## Exercise details
Starting at the first line and ending at the last, repeat the material word for word.

[Opening Dataset content section]

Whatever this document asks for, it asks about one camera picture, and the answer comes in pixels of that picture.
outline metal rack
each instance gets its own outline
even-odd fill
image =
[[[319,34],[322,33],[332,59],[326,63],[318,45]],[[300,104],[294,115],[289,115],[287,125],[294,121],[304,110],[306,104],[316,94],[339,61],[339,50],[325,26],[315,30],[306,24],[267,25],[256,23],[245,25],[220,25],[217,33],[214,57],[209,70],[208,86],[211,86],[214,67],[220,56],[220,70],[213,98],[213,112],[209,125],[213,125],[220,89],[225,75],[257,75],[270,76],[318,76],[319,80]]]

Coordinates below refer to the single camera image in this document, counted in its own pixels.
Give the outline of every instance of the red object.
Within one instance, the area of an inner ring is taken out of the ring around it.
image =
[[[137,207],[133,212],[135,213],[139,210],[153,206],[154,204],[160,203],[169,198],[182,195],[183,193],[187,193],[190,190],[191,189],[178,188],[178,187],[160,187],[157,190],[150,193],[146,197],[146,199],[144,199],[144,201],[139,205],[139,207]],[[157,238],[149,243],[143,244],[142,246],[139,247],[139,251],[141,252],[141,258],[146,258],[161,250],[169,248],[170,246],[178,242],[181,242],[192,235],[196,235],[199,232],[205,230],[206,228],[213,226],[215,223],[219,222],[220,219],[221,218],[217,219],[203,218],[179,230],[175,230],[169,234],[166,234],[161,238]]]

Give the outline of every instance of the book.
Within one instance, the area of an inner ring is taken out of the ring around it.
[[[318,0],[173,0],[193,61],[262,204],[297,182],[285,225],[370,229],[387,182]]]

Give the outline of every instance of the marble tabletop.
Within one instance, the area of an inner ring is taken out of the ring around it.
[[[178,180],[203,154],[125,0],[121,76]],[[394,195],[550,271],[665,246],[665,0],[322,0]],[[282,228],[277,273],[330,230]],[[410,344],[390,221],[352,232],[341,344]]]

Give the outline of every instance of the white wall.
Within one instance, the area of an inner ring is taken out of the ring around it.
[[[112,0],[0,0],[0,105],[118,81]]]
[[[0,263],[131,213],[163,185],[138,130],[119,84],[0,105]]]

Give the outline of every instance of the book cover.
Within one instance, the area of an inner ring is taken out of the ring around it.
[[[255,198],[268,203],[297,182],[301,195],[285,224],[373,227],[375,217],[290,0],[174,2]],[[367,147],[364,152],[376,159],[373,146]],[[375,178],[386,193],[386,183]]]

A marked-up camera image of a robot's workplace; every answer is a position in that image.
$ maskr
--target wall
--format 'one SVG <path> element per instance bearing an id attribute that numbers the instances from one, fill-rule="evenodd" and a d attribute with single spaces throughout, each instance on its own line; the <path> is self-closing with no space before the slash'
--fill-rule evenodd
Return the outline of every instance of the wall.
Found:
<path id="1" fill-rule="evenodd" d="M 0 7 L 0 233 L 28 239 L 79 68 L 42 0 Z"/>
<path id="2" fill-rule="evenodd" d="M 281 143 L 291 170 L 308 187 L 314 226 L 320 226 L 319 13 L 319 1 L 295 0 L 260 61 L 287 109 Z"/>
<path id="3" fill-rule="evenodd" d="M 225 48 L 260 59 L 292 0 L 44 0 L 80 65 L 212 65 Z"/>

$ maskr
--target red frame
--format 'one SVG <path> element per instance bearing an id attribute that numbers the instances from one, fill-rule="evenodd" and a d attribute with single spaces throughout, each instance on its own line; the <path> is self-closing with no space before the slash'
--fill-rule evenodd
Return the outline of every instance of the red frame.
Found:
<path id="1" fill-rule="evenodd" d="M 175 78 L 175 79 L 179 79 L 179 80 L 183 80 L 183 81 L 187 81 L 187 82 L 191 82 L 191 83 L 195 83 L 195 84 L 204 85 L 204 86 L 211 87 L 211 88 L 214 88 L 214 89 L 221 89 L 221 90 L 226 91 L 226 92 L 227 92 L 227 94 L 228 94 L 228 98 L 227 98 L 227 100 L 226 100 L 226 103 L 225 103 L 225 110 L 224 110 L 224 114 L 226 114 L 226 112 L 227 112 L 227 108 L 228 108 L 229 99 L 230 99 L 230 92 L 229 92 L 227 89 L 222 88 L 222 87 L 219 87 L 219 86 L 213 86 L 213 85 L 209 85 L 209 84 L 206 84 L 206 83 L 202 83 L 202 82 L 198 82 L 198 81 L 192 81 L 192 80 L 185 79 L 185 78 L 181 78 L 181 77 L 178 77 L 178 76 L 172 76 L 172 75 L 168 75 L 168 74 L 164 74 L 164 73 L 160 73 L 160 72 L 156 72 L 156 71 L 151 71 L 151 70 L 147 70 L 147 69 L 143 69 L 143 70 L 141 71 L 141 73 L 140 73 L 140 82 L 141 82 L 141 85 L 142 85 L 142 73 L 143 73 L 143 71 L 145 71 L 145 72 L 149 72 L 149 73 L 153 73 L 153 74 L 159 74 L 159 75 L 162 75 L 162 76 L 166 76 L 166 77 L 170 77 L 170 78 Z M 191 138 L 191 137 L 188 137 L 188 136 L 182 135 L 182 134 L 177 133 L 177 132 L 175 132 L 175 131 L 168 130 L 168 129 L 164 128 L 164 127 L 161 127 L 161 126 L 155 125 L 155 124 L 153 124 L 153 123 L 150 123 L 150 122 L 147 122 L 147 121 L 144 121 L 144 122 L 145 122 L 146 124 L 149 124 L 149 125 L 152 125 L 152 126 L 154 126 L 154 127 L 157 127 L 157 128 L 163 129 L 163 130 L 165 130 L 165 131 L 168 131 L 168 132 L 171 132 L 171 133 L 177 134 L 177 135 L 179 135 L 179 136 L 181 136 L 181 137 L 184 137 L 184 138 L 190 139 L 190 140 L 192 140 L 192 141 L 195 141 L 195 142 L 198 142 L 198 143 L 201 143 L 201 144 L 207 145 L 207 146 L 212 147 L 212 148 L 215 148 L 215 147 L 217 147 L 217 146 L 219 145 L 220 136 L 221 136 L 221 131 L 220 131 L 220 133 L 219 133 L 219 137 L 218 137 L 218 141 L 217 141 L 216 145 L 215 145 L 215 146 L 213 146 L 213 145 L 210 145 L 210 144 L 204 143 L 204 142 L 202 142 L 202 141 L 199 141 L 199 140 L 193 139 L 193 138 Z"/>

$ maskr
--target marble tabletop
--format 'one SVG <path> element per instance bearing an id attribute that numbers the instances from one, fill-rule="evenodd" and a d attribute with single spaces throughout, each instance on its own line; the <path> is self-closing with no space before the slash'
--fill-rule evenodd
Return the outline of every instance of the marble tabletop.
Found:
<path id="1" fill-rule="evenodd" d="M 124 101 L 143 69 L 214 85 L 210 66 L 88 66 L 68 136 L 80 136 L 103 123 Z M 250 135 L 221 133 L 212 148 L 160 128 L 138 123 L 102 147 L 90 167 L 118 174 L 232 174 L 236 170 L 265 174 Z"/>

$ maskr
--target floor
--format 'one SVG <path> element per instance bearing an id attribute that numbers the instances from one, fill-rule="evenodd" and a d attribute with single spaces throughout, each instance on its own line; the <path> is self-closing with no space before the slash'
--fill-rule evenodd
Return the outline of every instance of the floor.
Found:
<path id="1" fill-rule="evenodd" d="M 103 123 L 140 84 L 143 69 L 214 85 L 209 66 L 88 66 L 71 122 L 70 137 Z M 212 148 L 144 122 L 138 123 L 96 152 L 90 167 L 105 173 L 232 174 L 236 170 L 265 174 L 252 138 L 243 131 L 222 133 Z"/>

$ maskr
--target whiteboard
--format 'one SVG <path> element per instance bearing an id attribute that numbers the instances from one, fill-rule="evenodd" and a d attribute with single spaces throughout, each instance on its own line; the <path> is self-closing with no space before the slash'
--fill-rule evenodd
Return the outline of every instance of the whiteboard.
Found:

[Closing Dataset content section]

## Written solution
Whatever this document asks for, it asks about one camera picture, and the answer comes in pixels of that picture.
outline metal rack
each instance gets its own outline
even-odd fill
image =
[[[319,34],[322,33],[332,59],[326,63],[318,45]],[[300,104],[294,115],[289,115],[287,125],[294,121],[304,110],[306,104],[316,94],[339,61],[339,50],[325,26],[315,30],[306,24],[267,25],[256,23],[245,25],[220,25],[217,33],[214,57],[209,70],[208,86],[211,86],[214,67],[220,56],[220,70],[213,98],[213,112],[209,125],[213,125],[220,89],[225,75],[257,75],[270,76],[318,76],[319,80]]]

Coordinates below refer to the single camera image in this document, counted in its own pixels.
Give the outline of every instance of the red object.
Within one instance, the area of an inner ring is taken out of the ring around it.
image =
[[[137,207],[133,212],[135,213],[139,210],[153,206],[154,204],[160,203],[169,198],[182,195],[183,193],[187,193],[190,190],[191,189],[178,188],[178,187],[160,187],[157,190],[150,193],[146,197],[146,199],[144,199],[144,201],[139,205],[139,207]],[[157,238],[149,243],[143,244],[142,246],[139,247],[139,251],[141,252],[141,258],[146,258],[161,250],[169,248],[170,246],[178,242],[181,242],[192,235],[196,235],[199,232],[205,230],[206,228],[213,226],[215,223],[219,222],[220,219],[221,218],[217,219],[203,218],[179,230],[175,230],[169,234],[166,234],[161,238]]]

Give the outline of every instance of the book.
Within one instance, the area of an inner ring is taken out of the ring around it.
[[[318,0],[173,0],[193,61],[262,204],[297,182],[285,225],[370,229],[387,182]]]

Give the outline of every instance of the marble tabletop.
Within one instance, the area of an inner ring is taken out of the ring around it.
[[[178,180],[203,154],[125,0],[121,76]],[[394,195],[550,271],[665,246],[665,0],[322,0]],[[282,228],[277,273],[330,230]],[[410,344],[390,221],[352,232],[341,344]]]

Give the outline of every instance of the white wall.
Within one instance, the area of an inner ring is taken out of the ring around it.
[[[112,0],[0,0],[0,105],[118,81]]]
[[[0,263],[131,213],[163,185],[138,130],[119,84],[0,105]]]

Give the outline of every instance of the book cover.
Within one instance, the area of an inner ring is taken out of the ring around it.
[[[255,198],[268,203],[297,182],[301,195],[285,224],[373,227],[375,217],[290,0],[174,2]],[[367,147],[364,152],[376,159],[373,146]],[[375,178],[386,193],[386,183]]]

A marked-up camera image of a robot's workplace; every answer is a position in that image.
$ maskr
--target wall
--format 'one SVG <path> element per instance bearing an id attribute that numbers the instances from one, fill-rule="evenodd" and a d attribute with single spaces throughout, each instance on its own line; the <path> is self-closing with no space before the slash'
--fill-rule evenodd
Return the outline of every instance of the wall.
Found:
<path id="1" fill-rule="evenodd" d="M 0 7 L 0 233 L 28 239 L 79 68 L 42 0 Z"/>
<path id="2" fill-rule="evenodd" d="M 281 143 L 291 170 L 308 187 L 314 226 L 320 226 L 319 13 L 319 1 L 295 0 L 260 61 L 287 109 Z"/>
<path id="3" fill-rule="evenodd" d="M 225 48 L 260 59 L 292 0 L 44 0 L 80 65 L 212 65 Z"/>

$ maskr
--target red frame
--format 'one SVG <path> element per instance bearing an id attribute that numbers the instances from one, fill-rule="evenodd" and a d attribute with single spaces throughout, each instance on its own line; the <path> is self-closing with no space before the slash'
--fill-rule evenodd
Return the outline of every instance of the red frame.
Found:
<path id="1" fill-rule="evenodd" d="M 175 78 L 175 79 L 179 79 L 179 80 L 183 80 L 183 81 L 187 81 L 187 82 L 191 82 L 191 83 L 195 83 L 195 84 L 204 85 L 204 86 L 211 87 L 211 88 L 214 88 L 214 89 L 221 89 L 221 90 L 226 91 L 226 92 L 227 92 L 227 94 L 228 94 L 228 98 L 227 98 L 227 100 L 226 100 L 226 103 L 225 103 L 225 110 L 224 110 L 224 114 L 226 114 L 226 112 L 227 112 L 227 108 L 228 108 L 229 99 L 230 99 L 230 92 L 229 92 L 227 89 L 222 88 L 222 87 L 219 87 L 219 86 L 213 86 L 213 85 L 209 85 L 209 84 L 206 84 L 206 83 L 202 83 L 202 82 L 198 82 L 198 81 L 192 81 L 192 80 L 185 79 L 185 78 L 181 78 L 181 77 L 178 77 L 178 76 L 172 76 L 172 75 L 168 75 L 168 74 L 164 74 L 164 73 L 160 73 L 160 72 L 156 72 L 156 71 L 151 71 L 151 70 L 147 70 L 147 69 L 143 69 L 143 70 L 141 71 L 141 73 L 140 73 L 140 82 L 141 82 L 141 85 L 142 85 L 142 73 L 143 73 L 143 71 L 145 71 L 145 72 L 149 72 L 149 73 L 153 73 L 153 74 L 159 74 L 159 75 L 162 75 L 162 76 L 166 76 L 166 77 L 170 77 L 170 78 Z M 191 138 L 191 137 L 188 137 L 188 136 L 182 135 L 182 134 L 177 133 L 177 132 L 175 132 L 175 131 L 168 130 L 168 129 L 164 128 L 164 127 L 161 127 L 161 126 L 155 125 L 155 124 L 153 124 L 153 123 L 150 123 L 150 122 L 147 122 L 147 121 L 144 121 L 144 122 L 145 122 L 146 124 L 149 124 L 149 125 L 152 125 L 152 126 L 154 126 L 154 127 L 157 127 L 157 128 L 163 129 L 163 130 L 165 130 L 165 131 L 168 131 L 168 132 L 171 132 L 171 133 L 177 134 L 177 135 L 179 135 L 179 136 L 181 136 L 181 137 L 184 137 L 184 138 L 190 139 L 190 140 L 192 140 L 192 141 L 195 141 L 195 142 L 198 142 L 198 143 L 201 143 L 201 144 L 207 145 L 207 146 L 212 147 L 212 148 L 215 148 L 215 147 L 217 147 L 217 146 L 219 145 L 220 136 L 221 136 L 221 131 L 220 131 L 220 133 L 219 133 L 219 137 L 218 137 L 218 141 L 217 141 L 216 145 L 215 145 L 215 146 L 213 146 L 213 145 L 210 145 L 210 144 L 204 143 L 204 142 L 202 142 L 202 141 L 199 141 L 199 140 L 193 139 L 193 138 Z"/>

$ maskr
--target marble tabletop
--format 'one SVG <path> element per instance bearing an id attribute that numbers the instances from one, fill-rule="evenodd" and a d attribute with single spaces throughout, each instance on its own line; the <path> is self-closing with no space before the slash'
--fill-rule evenodd
Return the outline of every instance of the marble tabletop.
Found:
<path id="1" fill-rule="evenodd" d="M 124 101 L 143 69 L 214 85 L 210 66 L 88 66 L 68 136 L 80 136 L 103 123 Z M 250 135 L 221 133 L 212 148 L 160 128 L 138 123 L 102 147 L 90 167 L 118 174 L 232 174 L 236 170 L 265 174 Z"/>

$ maskr
--target floor
--format 'one SVG <path> element per instance bearing an id attribute that numbers the instances from one, fill-rule="evenodd" and a d attribute with single spaces throughout, each instance on its own line; the <path> is self-closing with no space before the slash'
--fill-rule evenodd
Return the outline of every instance of the floor.
Found:
<path id="1" fill-rule="evenodd" d="M 103 123 L 140 84 L 143 69 L 214 85 L 209 66 L 88 66 L 71 122 L 70 137 Z M 212 148 L 144 122 L 138 123 L 96 152 L 90 167 L 105 173 L 232 174 L 236 170 L 265 174 L 252 138 L 243 131 L 222 133 Z"/>

$ maskr
--target whiteboard
--format 'one SVG <path> element per instance bearing an id attribute that numbers the instances from one, fill-rule="evenodd" and a d attribute with single spaces throughout, each instance on its own line; the <path> is self-closing with no space before the slash'
--fill-rule evenodd
Return the outline of every instance of the whiteboard.
Found:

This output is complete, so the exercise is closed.